- WHAT IS NEEDED -
The entries below must be retyped in full. Keep every word the same.

%%

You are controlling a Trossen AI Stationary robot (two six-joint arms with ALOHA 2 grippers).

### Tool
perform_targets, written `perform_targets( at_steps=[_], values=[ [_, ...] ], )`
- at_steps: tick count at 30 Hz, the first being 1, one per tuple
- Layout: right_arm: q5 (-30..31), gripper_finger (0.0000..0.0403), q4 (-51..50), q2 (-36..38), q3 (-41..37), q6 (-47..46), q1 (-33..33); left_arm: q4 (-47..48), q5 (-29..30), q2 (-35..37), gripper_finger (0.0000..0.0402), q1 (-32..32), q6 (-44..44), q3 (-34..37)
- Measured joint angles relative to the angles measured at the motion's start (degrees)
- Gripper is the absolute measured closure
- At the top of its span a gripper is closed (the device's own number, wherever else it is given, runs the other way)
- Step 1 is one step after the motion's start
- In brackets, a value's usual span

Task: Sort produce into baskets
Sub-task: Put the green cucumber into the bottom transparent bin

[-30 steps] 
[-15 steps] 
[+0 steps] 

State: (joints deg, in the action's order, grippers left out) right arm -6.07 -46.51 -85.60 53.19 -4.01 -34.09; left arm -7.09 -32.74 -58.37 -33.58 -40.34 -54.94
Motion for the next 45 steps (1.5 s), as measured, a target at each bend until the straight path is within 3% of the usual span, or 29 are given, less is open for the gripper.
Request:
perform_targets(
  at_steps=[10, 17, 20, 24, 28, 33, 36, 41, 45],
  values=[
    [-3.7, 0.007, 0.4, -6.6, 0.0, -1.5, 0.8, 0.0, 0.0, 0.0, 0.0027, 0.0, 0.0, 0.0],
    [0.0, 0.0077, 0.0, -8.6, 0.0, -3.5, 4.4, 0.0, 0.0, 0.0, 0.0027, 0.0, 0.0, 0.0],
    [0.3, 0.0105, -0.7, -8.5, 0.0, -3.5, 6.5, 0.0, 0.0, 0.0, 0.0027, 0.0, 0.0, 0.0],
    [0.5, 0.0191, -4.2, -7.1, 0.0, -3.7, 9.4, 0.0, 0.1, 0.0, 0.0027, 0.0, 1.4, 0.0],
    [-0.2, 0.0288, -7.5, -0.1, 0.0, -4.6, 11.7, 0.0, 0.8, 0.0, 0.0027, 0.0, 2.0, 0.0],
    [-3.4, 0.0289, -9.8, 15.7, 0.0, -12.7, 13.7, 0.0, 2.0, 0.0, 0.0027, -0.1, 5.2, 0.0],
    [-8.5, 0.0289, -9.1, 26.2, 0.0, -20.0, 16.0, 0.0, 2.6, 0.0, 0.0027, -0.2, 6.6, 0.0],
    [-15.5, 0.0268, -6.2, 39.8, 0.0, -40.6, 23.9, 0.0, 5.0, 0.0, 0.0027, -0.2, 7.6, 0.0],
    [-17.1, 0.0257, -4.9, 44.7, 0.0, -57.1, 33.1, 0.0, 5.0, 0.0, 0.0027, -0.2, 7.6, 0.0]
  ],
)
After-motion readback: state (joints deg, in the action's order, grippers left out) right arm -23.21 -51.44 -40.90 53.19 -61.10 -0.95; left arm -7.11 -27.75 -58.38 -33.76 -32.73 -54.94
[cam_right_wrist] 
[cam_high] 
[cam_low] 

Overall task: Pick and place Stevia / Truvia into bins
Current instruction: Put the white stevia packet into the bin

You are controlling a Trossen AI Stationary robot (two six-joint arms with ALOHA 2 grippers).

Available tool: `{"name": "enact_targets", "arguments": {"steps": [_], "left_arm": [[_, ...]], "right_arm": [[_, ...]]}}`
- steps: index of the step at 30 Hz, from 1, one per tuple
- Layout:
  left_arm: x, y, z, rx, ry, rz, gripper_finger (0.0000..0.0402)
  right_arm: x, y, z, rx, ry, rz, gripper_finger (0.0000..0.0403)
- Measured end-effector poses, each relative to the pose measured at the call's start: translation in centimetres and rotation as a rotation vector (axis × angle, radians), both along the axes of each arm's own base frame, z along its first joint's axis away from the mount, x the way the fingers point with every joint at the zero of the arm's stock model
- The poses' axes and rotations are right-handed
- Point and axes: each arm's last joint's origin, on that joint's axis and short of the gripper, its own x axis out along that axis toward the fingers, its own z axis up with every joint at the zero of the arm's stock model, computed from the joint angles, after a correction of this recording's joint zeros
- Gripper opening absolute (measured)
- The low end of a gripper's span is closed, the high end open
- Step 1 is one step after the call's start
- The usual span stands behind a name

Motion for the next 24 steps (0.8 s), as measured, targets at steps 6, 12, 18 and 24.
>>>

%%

- ANSWER TO THE PROBLEM -
You are controlling a Trossen AI Stationary robot (two six-joint arms with ALOHA 2 grippers).

### Tool
perform_targets, written `perform_targets( at_steps=[_], values=[ [_, ...] ], )`
- at_steps: tick count at 30 Hz, the first being 1, one per tuple
- Layout: right_arm: q5 (-30..31), gripper_finger (0.0000..0.0403), q4 (-51..50), q2 (-36..38), q3 (-41..37), q6 (-47..46), q1 (-33..33); left_arm: q4 (-47..48), q5 (-29..30), q2 (-35..37), gripper_finger (0.0000..0.0402), q1 (-32..32), q6 (-44..44), q3 (-34..37)
- Measured joint angles relative to the angles measured at the motion's start (degrees)
- Gripper is the absolute measured closure
- At the top of its span a gripper is closed (the device's own number, wherever else it is given, runs the other way)
- Step 1 is one step after the motion's start
- In brackets, a value's usual span

Task: Sort produce into baskets
Sub-task: Put the green cucumber into the bottom transparent bin

[-30 steps] 
[-15 steps] 
[+0 steps] 

State: (joints deg, in the action's order, grippers left out) right arm -6.07 -46.51 -85.60 53.19 -4.01 -34.09; left arm -7.09 -32.74 -58.37 -33.58 -40.34 -54.94
Motion for the next 45 steps (1.5 s), as measured, a target at each bend until the straight path is within 3% of the usual span, or 29 are given, less is open for the gripper.
Request:
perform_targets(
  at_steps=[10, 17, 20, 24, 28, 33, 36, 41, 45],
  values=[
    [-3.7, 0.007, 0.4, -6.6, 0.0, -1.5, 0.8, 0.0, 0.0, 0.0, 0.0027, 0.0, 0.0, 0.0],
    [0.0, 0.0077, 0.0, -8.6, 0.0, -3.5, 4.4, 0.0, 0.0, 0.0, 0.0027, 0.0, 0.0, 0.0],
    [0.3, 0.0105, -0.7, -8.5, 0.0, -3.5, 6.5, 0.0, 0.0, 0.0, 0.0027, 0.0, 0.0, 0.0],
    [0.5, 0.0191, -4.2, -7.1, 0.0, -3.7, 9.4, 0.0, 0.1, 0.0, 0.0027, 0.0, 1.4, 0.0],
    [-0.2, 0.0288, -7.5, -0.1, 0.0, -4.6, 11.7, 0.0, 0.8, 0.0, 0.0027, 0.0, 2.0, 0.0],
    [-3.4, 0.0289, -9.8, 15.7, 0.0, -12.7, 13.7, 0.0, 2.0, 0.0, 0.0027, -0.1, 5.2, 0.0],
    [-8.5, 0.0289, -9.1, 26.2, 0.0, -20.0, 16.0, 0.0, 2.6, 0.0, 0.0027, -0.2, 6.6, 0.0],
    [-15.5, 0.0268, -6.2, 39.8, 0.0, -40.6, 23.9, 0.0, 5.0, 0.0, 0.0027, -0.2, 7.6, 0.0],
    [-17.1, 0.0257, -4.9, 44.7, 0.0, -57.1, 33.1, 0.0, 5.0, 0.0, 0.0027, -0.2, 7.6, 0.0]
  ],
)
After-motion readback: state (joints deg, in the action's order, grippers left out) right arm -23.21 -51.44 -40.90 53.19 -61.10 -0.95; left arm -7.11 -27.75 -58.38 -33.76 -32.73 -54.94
[cam_right_wrist] 
[cam_high] 
[cam_low] 

Overall task: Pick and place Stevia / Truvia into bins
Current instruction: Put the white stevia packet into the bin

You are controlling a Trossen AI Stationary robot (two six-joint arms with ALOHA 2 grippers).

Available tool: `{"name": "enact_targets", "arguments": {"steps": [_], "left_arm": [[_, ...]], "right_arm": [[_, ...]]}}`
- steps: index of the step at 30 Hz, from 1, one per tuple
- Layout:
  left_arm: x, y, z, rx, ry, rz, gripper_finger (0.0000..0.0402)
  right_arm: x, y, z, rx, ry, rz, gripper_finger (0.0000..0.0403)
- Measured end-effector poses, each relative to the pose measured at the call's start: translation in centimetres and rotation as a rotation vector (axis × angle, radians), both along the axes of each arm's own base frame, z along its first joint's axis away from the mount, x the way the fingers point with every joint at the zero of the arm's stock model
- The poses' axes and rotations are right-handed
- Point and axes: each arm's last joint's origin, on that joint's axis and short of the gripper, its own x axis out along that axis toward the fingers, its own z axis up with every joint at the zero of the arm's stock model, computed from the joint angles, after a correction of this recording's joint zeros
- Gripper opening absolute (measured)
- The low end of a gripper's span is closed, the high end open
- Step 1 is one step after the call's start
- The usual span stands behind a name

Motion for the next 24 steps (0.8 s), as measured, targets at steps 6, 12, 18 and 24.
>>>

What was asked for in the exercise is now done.